EXERCISE OBJECTIVE: Exactly as written, copy the lines that run from the start of the data below to the line containing "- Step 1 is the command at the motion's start", both ends included.

GIVEN DATA:
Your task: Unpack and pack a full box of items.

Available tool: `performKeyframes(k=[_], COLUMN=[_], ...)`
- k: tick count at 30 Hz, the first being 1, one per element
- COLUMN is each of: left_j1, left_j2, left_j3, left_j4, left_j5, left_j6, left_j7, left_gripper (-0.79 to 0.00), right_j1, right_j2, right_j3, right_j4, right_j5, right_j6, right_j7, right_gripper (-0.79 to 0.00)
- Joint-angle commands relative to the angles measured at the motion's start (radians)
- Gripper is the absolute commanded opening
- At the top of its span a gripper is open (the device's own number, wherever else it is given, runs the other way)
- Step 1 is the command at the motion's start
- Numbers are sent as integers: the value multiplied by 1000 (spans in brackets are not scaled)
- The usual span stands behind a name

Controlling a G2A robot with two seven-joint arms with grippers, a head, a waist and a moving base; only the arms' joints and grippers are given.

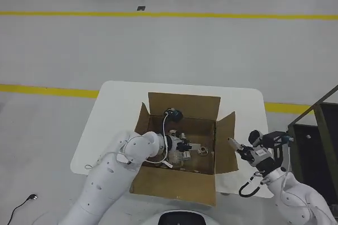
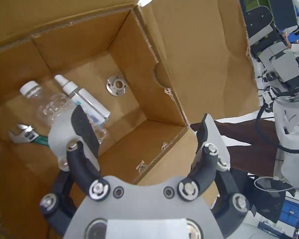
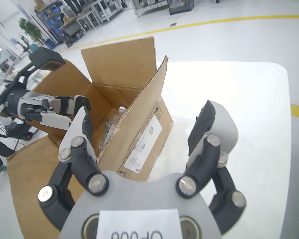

FINAL ANSWER:
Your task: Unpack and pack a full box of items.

Available tool: `performKeyframes(k=[_], COLUMN=[_], ...)`
- k: tick count at 30 Hz, the first being 1, one per element
- COLUMN is each of: left_j1, left_j2, left_j3, left_j4, left_j5, left_j6, left_j7, left_gripper (-0.79 to 0.00), right_j1, right_j2, right_j3, right_j4, right_j5, right_j6, right_j7, right_gripper (-0.79 to 0.00)
- Joint-angle commands relative to the angles measured at the motion's start (radians)
- Gripper is the absolute commanded opening
- At the top of its span a gripper is open (the device's own number, wherever else it is given, runs the other way)
- Step 1 is the command at the motion's start

The output contains nothing further.